(YOUR ASSIGNMENT): The listing below must be reproduced in full, exactly as written.

(RECORDED DATA):

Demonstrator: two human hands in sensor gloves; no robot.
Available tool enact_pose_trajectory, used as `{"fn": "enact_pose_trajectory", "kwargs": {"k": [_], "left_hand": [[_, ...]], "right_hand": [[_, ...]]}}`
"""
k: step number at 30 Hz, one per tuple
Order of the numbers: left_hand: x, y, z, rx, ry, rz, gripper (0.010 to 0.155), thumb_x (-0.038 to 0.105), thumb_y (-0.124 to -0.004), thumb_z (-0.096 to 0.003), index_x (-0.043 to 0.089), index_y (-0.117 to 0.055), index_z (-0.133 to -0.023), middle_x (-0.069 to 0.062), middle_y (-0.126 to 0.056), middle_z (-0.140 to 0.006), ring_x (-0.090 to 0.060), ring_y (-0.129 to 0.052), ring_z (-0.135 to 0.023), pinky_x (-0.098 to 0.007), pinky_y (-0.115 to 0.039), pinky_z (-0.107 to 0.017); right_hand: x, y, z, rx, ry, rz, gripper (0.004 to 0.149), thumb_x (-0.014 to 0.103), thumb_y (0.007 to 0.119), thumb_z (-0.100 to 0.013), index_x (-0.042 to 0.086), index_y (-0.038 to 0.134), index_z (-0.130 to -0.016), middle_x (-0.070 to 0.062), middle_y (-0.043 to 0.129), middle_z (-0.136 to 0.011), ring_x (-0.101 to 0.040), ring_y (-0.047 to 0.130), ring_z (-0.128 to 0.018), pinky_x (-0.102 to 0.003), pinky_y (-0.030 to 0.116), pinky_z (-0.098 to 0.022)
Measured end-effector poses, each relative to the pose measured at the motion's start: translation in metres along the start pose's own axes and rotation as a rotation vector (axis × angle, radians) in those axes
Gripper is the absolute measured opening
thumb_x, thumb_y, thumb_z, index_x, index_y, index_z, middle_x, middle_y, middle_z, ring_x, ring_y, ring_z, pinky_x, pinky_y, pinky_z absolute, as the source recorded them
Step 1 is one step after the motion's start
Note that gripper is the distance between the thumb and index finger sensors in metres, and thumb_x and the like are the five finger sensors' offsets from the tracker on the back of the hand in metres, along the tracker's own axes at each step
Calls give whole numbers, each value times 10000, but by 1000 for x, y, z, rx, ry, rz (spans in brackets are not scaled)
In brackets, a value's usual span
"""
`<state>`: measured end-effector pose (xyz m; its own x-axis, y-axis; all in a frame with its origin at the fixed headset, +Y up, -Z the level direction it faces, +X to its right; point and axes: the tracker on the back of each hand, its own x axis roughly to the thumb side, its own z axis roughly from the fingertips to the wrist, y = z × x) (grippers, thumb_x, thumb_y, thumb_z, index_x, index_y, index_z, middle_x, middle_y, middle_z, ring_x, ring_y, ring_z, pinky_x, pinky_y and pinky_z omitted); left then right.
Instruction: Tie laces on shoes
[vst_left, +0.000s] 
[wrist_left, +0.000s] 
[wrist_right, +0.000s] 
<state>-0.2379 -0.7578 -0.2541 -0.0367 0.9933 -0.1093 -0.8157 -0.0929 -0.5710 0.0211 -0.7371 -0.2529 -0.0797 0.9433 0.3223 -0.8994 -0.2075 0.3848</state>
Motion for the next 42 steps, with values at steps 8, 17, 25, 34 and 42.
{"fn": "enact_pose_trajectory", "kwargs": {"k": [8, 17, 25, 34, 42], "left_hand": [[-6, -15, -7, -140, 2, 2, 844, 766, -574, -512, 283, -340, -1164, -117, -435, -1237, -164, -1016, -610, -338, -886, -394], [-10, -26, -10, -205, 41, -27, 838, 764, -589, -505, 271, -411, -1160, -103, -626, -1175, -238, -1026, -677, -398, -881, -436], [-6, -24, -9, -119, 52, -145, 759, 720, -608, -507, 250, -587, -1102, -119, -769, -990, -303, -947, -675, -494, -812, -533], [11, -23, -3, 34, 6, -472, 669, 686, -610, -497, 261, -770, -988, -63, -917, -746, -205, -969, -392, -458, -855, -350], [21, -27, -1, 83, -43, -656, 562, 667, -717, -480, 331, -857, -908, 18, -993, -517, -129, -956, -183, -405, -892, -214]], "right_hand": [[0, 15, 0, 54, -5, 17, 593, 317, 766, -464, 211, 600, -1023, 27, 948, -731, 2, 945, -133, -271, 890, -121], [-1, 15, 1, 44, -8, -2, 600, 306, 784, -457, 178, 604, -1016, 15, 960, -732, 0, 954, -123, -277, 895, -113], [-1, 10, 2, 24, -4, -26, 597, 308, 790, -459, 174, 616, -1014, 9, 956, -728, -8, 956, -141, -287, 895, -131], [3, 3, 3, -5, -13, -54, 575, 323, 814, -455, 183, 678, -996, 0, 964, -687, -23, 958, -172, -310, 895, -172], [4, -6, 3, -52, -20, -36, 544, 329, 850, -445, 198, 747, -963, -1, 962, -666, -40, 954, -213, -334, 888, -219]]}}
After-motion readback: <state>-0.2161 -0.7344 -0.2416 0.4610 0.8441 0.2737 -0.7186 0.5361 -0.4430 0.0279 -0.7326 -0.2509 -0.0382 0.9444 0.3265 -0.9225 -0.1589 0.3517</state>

(WRITTEN ANSWER):
Demonstrator: two human hands in sensor gloves; no robot.
Available tool enact_pose_trajectory, used as `{"fn": "enact_pose_trajectory", "kwargs": {"k": [_], "left_hand": [[_, ...]], "right_hand": [[_, ...]]}}`
"""
k: step number at 30 Hz, one per tuple
Order of the numbers: left_hand: x, y, z, rx, ry, rz, gripper (0.010 to 0.155), thumb_x (-0.038 to 0.105), thumb_y (-0.124 to -0.004), thumb_z (-0.096 to 0.003), index_x (-0.043 to 0.089), index_y (-0.117 to 0.055), index_z (-0.133 to -0.023), middle_x (-0.069 to 0.062), middle_y (-0.126 to 0.056), middle_z (-0.140 to 0.006), ring_x (-0.090 to 0.060), ring_y (-0.129 to 0.052), ring_z (-0.135 to 0.023), pinky_x (-0.098 to 0.007), pinky_y (-0.115 to 0.039), pinky_z (-0.107 to 0.017); right_hand: x, y, z, rx, ry, rz, gripper (0.004 to 0.149), thumb_x (-0.014 to 0.103), thumb_y (0.007 to 0.119), thumb_z (-0.100 to 0.013), index_x (-0.042 to 0.086), index_y (-0.038 to 0.134), index_z (-0.130 to -0.016), middle_x (-0.070 to 0.062), middle_y (-0.043 to 0.129), middle_z (-0.136 to 0.011), ring_x (-0.101 to 0.040), ring_y (-0.047 to 0.130), ring_z (-0.128 to 0.018), pinky_x (-0.102 to 0.003), pinky_y (-0.030 to 0.116), pinky_z (-0.098 to 0.022)
Measured end-effector poses, each relative to the pose measured at the motion's start: translation in metres along the start pose's own axes and rotation as a rotation vector (axis × angle, radians) in those axes
Gripper is the absolute measured opening
thumb_x, thumb_y, thumb_z, index_x, index_y, index_z, middle_x, middle_y, middle_z, ring_x, ring_y, ring_z, pinky_x, pinky_y, pinky_z absolute, as the source recorded them
Step 1 is one step after the motion's start
Note that gripper is the distance between the thumb and index finger sensors in metres, and thumb_x and the like are the five finger sensors' offsets from the tracker on the back of the hand in metres, along the tracker's own axes at each step
Calls give whole numbers, each value times 10000, but by 1000 for x, y, z, rx, ry, rz (spans in brackets are not scaled)
In brackets, a value's usual span
"""
`<state>`: measured end-effector pose (xyz m; its own x-axis, y-axis; all in a frame with its origin at the fixed headset, +Y up, -Z the level direction it faces, +X to its right; point and axes: the tracker on the back of each hand, its own x axis roughly to the thumb side, its own z axis roughly from the fingertips to the wrist, y = z × x) (grippers, thumb_x, thumb_y, thumb_z, index_x, index_y, index_z, middle_x, middle_y, middle_z, ring_x, ring_y, ring_z, pinky_x, pinky_y and pinky_z omitted); left then right.
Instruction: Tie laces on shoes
[vst_left, +0.000s] 
[wrist_left, +0.000s] 
[wrist_right, +0.000s] 
<state>-0.2379 -0.7578 -0.2541 -0.0367 0.9933 -0.1093 -0.8157 -0.0929 -0.5710 0.0211 -0.7371 -0.2529 -0.0797 0.9433 0.3223 -0.8994 -0.2075 0.3848</state>
Motion for the next 42 steps, with values at steps 8, 17, 25, 34 and 42.
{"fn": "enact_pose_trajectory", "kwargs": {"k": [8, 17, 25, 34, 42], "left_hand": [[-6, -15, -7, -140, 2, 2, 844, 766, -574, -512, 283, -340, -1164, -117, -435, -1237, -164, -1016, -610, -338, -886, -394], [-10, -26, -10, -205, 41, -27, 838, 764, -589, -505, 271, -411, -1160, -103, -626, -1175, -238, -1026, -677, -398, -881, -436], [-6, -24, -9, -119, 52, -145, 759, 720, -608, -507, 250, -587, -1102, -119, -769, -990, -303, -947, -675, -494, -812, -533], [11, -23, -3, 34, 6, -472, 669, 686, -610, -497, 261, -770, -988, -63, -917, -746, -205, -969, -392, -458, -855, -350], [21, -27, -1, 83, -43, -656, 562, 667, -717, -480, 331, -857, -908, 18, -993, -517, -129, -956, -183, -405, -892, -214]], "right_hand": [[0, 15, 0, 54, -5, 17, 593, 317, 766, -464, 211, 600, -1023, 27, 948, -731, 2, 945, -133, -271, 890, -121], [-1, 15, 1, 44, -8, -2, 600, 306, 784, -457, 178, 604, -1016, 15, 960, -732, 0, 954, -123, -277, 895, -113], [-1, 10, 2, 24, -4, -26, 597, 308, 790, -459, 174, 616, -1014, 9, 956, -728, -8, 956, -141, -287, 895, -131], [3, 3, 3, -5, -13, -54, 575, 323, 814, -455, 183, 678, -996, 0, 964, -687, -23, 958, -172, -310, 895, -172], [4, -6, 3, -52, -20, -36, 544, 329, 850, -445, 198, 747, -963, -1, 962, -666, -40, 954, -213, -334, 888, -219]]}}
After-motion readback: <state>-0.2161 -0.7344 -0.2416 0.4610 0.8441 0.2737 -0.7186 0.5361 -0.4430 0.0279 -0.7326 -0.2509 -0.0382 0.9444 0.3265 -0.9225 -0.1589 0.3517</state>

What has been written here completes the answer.